While New South Wales, metropolitan Melbourne and the ACT remain in lockdown (regional Victoria, excluding Shepparton, will emerge from lockdown tomorrow), this week’s consumption data presents the most encouraging picture for some time. While there are clearly still major challenges, with Melbourne and Sydney to remain in lockdown until they hit vaccination targets (likely in October or beyond), these results give us some cautious optimism for Q4.
Compared to the start of 2021, consumption has now picked up to 99.4 – i.e. just below the start of the year. In 2019 (the last comparatively more “normal” year), consumption was up 19.1% in the same week, compared to the start of that year. While consumption is clearly still soft, the uptick last week was welcome and unexpected. Retail was down 2.5% since the start of the year last week, but the week prior was down 6.4%.
Hospitality is down just over 30% since the start of the year (compared to being down 5.2% in the same week in 2019), clearly reflecting ongoing lockdowns and border closures. However, there was a slight uptick from the week prior.

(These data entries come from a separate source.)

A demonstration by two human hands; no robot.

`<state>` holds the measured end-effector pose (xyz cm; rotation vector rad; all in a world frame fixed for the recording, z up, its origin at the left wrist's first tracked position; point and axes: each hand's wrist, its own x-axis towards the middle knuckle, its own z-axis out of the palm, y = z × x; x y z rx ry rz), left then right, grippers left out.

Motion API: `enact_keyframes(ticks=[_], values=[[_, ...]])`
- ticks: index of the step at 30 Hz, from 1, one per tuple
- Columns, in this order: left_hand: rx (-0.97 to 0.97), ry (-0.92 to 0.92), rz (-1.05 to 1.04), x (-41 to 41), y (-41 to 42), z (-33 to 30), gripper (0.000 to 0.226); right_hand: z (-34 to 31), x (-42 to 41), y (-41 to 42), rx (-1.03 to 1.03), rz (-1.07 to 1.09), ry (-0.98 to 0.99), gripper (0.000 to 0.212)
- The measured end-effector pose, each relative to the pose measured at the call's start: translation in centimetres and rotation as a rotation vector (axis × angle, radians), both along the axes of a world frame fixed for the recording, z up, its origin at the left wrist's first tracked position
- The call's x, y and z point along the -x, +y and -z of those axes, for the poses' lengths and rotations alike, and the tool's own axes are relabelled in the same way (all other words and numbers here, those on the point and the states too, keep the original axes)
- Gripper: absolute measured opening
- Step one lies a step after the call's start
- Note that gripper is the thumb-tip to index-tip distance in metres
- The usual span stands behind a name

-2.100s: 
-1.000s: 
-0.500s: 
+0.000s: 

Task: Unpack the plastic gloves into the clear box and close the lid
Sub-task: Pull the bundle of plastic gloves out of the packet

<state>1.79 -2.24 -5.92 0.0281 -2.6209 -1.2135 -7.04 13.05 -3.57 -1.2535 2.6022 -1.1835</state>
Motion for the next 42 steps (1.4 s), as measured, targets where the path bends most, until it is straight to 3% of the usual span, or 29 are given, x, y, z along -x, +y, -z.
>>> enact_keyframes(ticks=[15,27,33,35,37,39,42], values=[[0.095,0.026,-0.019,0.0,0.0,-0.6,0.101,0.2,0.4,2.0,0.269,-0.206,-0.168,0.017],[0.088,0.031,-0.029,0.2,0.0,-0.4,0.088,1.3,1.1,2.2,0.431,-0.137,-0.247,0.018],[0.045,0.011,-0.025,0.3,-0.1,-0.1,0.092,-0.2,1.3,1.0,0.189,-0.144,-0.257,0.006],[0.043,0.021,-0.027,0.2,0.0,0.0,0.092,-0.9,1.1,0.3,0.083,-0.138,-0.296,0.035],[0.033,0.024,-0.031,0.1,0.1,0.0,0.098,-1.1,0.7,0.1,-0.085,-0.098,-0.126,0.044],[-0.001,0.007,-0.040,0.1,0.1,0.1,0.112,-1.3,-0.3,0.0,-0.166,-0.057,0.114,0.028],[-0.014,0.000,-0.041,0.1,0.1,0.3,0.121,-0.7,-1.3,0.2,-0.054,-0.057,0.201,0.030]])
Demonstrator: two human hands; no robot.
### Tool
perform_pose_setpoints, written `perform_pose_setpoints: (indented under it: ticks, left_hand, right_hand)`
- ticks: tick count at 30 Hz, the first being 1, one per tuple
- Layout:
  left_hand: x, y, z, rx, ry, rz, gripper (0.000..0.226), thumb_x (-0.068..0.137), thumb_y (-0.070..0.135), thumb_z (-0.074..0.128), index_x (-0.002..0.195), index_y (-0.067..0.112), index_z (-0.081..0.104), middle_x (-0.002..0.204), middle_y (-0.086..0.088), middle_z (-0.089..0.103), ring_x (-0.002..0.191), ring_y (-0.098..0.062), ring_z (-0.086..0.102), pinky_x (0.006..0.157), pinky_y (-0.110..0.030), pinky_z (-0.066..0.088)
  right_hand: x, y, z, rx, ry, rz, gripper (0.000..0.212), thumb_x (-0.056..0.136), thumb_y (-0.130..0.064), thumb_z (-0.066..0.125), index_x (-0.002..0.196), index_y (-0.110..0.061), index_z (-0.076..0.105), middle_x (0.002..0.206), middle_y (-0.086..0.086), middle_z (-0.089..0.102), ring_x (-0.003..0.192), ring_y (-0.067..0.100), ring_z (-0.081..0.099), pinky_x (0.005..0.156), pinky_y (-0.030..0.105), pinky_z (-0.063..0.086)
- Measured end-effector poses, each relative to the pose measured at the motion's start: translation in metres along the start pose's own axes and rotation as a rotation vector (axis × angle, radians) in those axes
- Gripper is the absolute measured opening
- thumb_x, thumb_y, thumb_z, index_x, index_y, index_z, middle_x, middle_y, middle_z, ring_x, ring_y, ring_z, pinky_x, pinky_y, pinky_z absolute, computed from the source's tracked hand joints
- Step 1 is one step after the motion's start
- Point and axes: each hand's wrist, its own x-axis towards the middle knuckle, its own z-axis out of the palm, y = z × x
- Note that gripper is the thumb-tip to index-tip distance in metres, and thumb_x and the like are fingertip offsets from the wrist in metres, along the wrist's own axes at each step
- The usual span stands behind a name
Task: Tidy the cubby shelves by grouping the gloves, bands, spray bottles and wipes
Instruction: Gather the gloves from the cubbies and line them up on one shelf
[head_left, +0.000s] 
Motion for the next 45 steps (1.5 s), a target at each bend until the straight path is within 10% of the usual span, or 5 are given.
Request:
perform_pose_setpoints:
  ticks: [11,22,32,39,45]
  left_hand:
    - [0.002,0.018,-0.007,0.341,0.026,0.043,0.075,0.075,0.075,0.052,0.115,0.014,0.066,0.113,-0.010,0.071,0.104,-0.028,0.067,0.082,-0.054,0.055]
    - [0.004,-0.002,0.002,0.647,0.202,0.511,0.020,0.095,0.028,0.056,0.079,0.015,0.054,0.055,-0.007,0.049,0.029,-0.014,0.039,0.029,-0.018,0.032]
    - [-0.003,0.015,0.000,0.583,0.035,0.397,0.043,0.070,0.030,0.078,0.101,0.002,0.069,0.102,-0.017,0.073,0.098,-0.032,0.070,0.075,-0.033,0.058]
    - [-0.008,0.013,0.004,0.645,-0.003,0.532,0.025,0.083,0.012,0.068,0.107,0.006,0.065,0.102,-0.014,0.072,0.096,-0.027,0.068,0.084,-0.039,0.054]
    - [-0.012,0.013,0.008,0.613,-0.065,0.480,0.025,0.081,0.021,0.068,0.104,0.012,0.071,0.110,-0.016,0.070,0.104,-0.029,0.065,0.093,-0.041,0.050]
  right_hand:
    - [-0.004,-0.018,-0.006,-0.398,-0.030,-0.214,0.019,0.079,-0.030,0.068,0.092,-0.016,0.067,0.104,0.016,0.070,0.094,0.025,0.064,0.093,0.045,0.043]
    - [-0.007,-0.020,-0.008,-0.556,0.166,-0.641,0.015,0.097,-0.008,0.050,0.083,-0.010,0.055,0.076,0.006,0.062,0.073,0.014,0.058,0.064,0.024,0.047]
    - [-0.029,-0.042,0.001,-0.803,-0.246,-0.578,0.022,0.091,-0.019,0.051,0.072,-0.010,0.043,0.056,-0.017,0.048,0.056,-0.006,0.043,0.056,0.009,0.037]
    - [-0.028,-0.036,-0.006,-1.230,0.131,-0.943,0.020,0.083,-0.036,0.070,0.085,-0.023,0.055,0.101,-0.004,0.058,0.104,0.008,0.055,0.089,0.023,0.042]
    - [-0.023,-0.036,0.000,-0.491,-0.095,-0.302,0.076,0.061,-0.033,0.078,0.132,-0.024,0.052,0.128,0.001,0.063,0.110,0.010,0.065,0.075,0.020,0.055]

State level data unsurprisingly shows ongoing weakness in Victoria and New South Wales, although there are some signs this is bottoming out. The ACT is in a much weaker position, reflecting a very strict lockdown. In index terms (with a 2019 base), the ACT remained the weakest (97), although up on the week prior. New South Wales was up to (118) – its best result in a month, while Victoria stood at 116. Queensland continued to recover after a slow start after its earlier lockdown. Queensland, Western Australia, South Australia, Tasmania and the Northern Territory, all stood between 132 and 136 index points last week.
Inward credits data continues to show more resilience than consumption, posting a strong result last week. although with weakness in hospitality persists. The index stood at 137.1 in the week ending 4 September (annual base reset), compared to 121.3 in the same week in 2019. There are however esoteric “end of month” factors at play. Adjusting for these puts the index in the same position as 2019.